En peu de mois, Alexandrine devint l’âme et le lien du salon de Mme de Fougerolles. On la voyait d’autant mieux qu’elle s’effaçait davantage. Son éloge était dans toutes les bouches, et il en arrivait chaque jour quelque chose aux oreilles de M. de Mauvezin ; mais cette conduite si sévèrement observée entretenait une lutte sourde entre Mlle du Rosier et Mme de Fougerolles. La protectrice se sentait vaincue et comme abaissée par le superbe dédain et le renoncement de celle qu’elle avait recueillie. L’irritation se faisait jour quelquefois, et on pouvait prévoir qu’il y aurait entre ces deux natures si peu semblables un choc qui serait d’autant plus violent, qu’il était attendu par l’une et par l’autre, et peut-être désiré par toutes deux. Mme de Fougerolles voulait faire acte d’autorité et rétablir sa domination ébranlée. Mlle du Rosier voulait maintenir sa supériorité et l’asseoir définitivement. Elles s’observaient silencieusement comme deux ennemies. Cependant Alexandrine, qui savait déjà toute la force qu’il y a dans la patience, montrait en toutes choses la même prévenance et la même égalité d’humeur. Elle dédaignait les escarmouches, et tenait ses forces en réserve pour un jour de bataille. Vers la fin de la saison, après Pâques, Mme de Fougerolles, que des accès de vanité plus fréquens que d’habitude avaient poussée à certaines dépenses, voulut voir ses comptes. Il lui était arrivé ces jours-là une perte d’argent à laquelle elle avait été très sensible, et son caractère s’en ressentait. Jamais elle n’avait si bien et si justement rappelé ce mot d’un métayer de La Bertoche, qui disait de Mme de Fougerolles qu’elle était comme la bise, âpre et violente.

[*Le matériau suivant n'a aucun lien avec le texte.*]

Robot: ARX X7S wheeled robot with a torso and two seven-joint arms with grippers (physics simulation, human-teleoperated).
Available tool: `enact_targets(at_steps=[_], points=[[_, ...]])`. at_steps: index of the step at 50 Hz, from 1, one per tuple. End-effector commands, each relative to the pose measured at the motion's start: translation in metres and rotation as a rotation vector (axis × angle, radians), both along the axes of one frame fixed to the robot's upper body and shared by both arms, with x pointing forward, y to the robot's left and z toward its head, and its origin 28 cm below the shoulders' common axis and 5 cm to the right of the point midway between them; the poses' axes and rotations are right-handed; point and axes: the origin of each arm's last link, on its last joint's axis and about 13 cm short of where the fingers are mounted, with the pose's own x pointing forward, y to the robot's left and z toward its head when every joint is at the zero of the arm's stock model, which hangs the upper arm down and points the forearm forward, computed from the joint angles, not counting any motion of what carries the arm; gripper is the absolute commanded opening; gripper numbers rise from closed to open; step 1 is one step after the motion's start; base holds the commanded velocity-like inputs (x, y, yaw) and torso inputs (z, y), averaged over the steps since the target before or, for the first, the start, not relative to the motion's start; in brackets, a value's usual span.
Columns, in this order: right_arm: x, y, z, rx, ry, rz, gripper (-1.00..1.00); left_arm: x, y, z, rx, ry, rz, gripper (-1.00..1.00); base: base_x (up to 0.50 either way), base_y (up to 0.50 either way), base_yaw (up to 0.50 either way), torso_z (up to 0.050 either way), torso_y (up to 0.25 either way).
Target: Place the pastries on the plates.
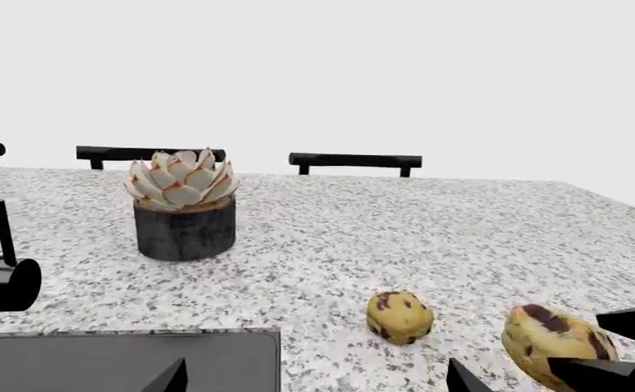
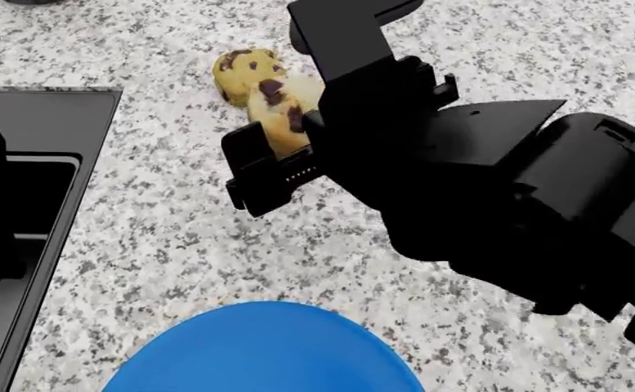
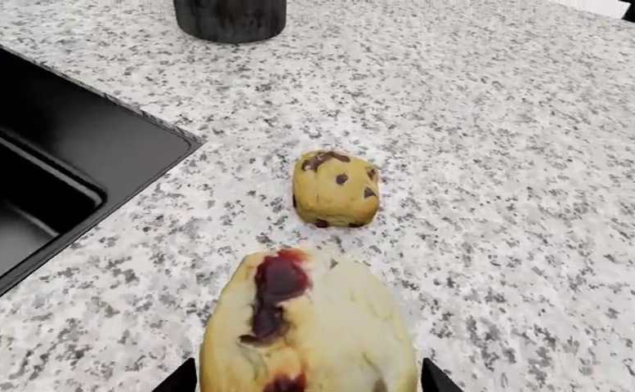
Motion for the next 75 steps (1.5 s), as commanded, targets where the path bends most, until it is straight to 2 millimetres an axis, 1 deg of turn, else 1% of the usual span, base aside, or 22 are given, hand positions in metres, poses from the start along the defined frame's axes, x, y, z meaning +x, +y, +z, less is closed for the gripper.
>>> enact_targets(at_steps=[1, 2, 6, 7, 8, 9, 11, 14, 17, 21, 28, 34, 37, 41, 45, 54, 55, 61, 67, 72, 75], points=[[-0.097, -0.029, 0.008, -0.036, -0.103, 0.112, -1.0, 0.01, -0.009, 0.001, -0.086, -0.028, -0.05, 1.0, 0.0, 0.0, 0.0, 0.0, 0.0], [-0.101, -0.03, 0.006, -0.043, -0.101, 0.113, -1.0, 0.011, -0.009, 0.0, -0.087, -0.026, -0.054, 1.0, 0.0, 0.0, 0.0, 0.0, 0.0], [-0.135, -0.035, 0.002, -0.047, -0.08, 0.115, -1.0, 0.017, -0.011, -0.005, -0.099, -0.021, -0.066, 1.0, 0.0, 0.0, 0.0, 0.0, 0.0], [-0.143, -0.036, 0.0, -0.044, -0.076, 0.119, -1.0, 0.019, -0.012, -0.007, -0.099, -0.021, -0.07, 1.0, 0.0, 0.0, 0.0, 0.0, 0.0], [-0.147, -0.035, -0.001, -0.04, -0.069, 0.124, -1.0, 0.019, -0.012, -0.007, -0.099, -0.02, -0.071, 1.0, 0.0, 0.0, 0.0, 0.0, 0.0], [-0.156, -0.034, -0.004, 0.003, -0.028, 0.141, -1.0, 0.02, -0.013, -0.008, -0.101, -0.019, -0.074, 1.0, 0.0, 0.0, 0.0, 0.0, 0.0], [-0.173, -0.032, -0.009, 0.014, -0.017, 0.183, -1.0, 0.023, -0.013, -0.006, -0.107, -0.02, -0.079, 1.0, 0.0, 0.0, 0.0, 0.0, 0.0], [-0.187, -0.029, -0.015, 0.035, 0.037, 0.185, -1.0, 0.024, -0.013, -0.007, -0.112, -0.018, -0.088, 1.0, 0.0, 0.0, 0.0, 0.0, 0.0], [-0.194, -0.028, -0.027, 0.042, 0.081, 0.196, -1.0, 0.023, -0.012, -0.008, -0.114, -0.013, -0.09, 1.0, 0.0, 0.0, 0.0, 0.0, 0.0], [-0.199, -0.024, -0.034, 0.046, 0.127, 0.204, -1.0, 0.019, -0.011, -0.007, -0.113, -0.01, -0.09, 1.0, 0.0, 0.0, 0.0, 0.0, 0.0], [-0.208, -0.024, -0.045, 0.037, 0.202, 0.201, -1.0, 0.013, -0.011, -0.007, -0.121, -0.003, -0.088, 1.0, 0.0, 0.0, 0.0, 0.0, -0.001], [-0.211, -0.023, -0.055, 0.034, 0.26, 0.209, -1.0, 0.007, -0.011, -0.007, -0.125, 0.007, -0.084, 1.0, 0.0, 0.0, 0.0, 0.0, -0.005], [-0.208, -0.022, -0.054, 0.029, 0.261, 0.211, -1.0, 0.005, -0.013, -0.007, -0.128, 0.012, -0.087, 1.0, 0.01, 0.0, 0.0, 0.0, -0.007], [-0.206, -0.022, -0.063, 0.021, 0.287, 0.201, -1.0, 0.003, -0.013, -0.007, -0.131, 0.015, -0.084, 1.0, 0.01, 0.0, 0.0, 0.0, -0.009], [-0.204, -0.02, -0.067, 0.015, 0.3, 0.204, -1.0, 0.002, -0.013, -0.006, -0.131, 0.016, -0.083, 1.0, 0.01, 0.01, 0.0, 0.0, -0.012], [-0.2, -0.017, -0.071, 0.015, 0.312, 0.207, -1.0, 0.006, -0.011, -0.008, -0.13, 0.02, -0.086, 1.0, 0.01, 0.01, 0.0, 0.0, -0.012], [-0.201, -0.017, -0.072, 0.009, 0.312, 0.211, 1.0, 0.007, -0.011, -0.008, -0.13, 0.02, -0.086, 1.0, 0.0, 0.01, 0.0, 0.0, -0.013], [-0.2, -0.017, -0.065, 0.019, 0.29, 0.209, 1.0, 0.008, -0.01, -0.011, -0.132, 0.025, -0.082, 1.0, 0.01, 0.01, 0.0, 0.0, -0.011], [-0.205, -0.017, -0.046, 0.028, 0.208, 0.225, 1.0, 0.008, -0.01, -0.011, -0.131, 0.025, -0.082, 1.0, 0.0, 0.01, 0.0, 0.0, -0.007], [-0.213, -0.017, -0.024, 0.032, 0.106, 0.245, 1.0, 0.01, -0.01, -0.012, -0.131, 0.023, -0.081, 1.0, 0.0, 0.01, 0.0, 0.0, -0.007], [-0.216, -0.017, -0.014, 0.029, 0.057, 0.246, 1.0, 0.01, -0.01, -0.012, -0.132, 0.021, -0.082, 1.0, 0.0, 0.01, 0.0, 0.0, -0.004]])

À peine les livres furent-ils sur la table, qu’elle se mit a les feuilleter. De petites exclamations sèches et brèves témoignaient de son humeur. Mlle du Rosier avait pris un ouvrage de couture et s’était mise au coin du feu. Elle prévoyait que l’orage allait éclater.

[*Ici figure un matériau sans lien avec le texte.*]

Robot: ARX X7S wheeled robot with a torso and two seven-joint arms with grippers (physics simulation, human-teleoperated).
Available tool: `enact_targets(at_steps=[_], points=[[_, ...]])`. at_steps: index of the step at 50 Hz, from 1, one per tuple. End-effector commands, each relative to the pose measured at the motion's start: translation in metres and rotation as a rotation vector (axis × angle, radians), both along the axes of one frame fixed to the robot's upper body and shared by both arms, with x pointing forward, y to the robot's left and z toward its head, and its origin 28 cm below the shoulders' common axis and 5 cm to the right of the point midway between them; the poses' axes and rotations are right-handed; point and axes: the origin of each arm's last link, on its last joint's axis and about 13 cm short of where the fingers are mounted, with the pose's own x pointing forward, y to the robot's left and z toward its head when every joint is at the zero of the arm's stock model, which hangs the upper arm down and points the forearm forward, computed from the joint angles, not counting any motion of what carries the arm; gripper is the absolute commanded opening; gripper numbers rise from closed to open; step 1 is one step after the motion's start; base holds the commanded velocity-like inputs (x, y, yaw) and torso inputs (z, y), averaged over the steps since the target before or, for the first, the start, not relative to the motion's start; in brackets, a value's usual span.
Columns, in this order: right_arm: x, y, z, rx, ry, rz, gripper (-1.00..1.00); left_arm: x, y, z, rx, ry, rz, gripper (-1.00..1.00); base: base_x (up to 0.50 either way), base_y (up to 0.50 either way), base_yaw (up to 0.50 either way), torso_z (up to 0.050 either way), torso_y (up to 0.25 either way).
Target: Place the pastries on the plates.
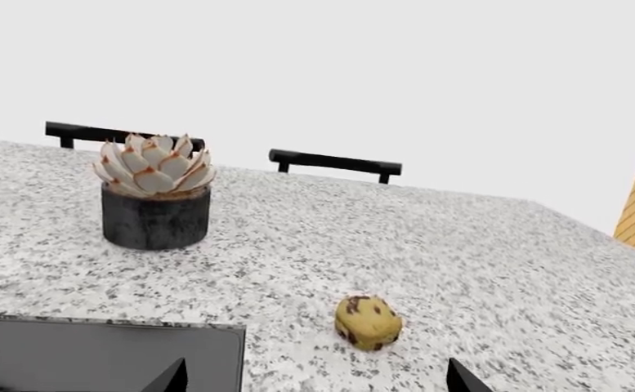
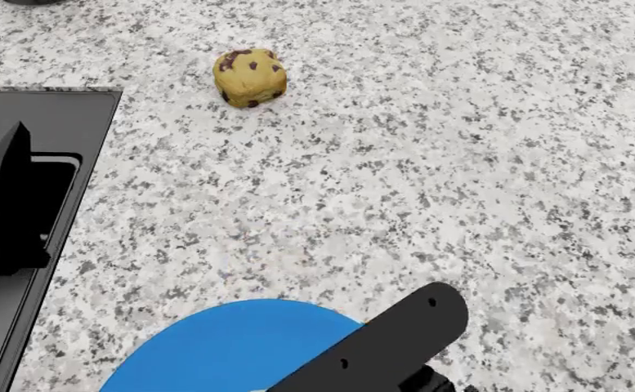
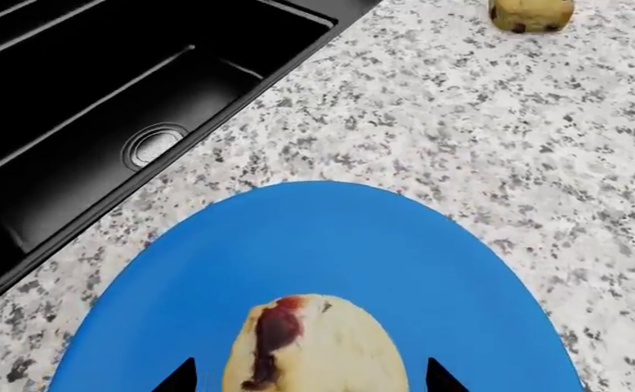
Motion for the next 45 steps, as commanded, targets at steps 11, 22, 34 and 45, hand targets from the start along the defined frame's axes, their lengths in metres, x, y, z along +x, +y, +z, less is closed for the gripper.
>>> enact_targets(at_steps=[11, 22, 34, 45], points=[[-0.016, -0.004, 0.056, 0.048, -0.307, 0.029, 1.0, 0.004, -0.001, -0.01, -0.042, 0.009, -0.036, 1.0, 0.0, 0.0, 0.0, 0.0, -0.005], [0.027, -0.028, 0.079, 0.171, -0.513, -0.364, 1.0, 0.008, -0.003, -0.005, -0.029, -0.011, -0.039, 1.0, 0.0, 0.0, 0.0, 0.0, -0.004], [0.068, -0.051, 0.078, 0.182, -0.595, -0.634, 1.0, 0.021, -0.003, 0.002, 0.011, -0.026, -0.059, 1.0, 0.0, 0.0, 0.0, 0.0, -0.001], [0.074, -0.057, 0.075, 0.177, -0.6, -0.697, 1.0, 0.058, -0.011, 0.017, 0.076, -0.013, -0.126, 1.0, 0.0, 0.0, 0.0, 0.0, 0.0]])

Tout à coup Mme de Fougerolles posa l’ongle sur un article qu’on voyait au milieu d’une page, et comme elle l’avait fait une fois au sujet de la note du parfumeur :

— Qu’est-ce que cela ? s’écria-t-elle.

Mlle du Rosier se pencha sur le livre.

— C’est une somme de dix francs que j’ai accordée en supplément à Catherine, dit-elle ; la pauvre fille a été obligée de passer deux nuits. L’ouvrage était plus considérable qu’elle ne l’avait cru d’abord.

— Tant pis pour elle. Elle s’en était chargée pour trente francs. On ne lui devait que trente francs, rien de plus.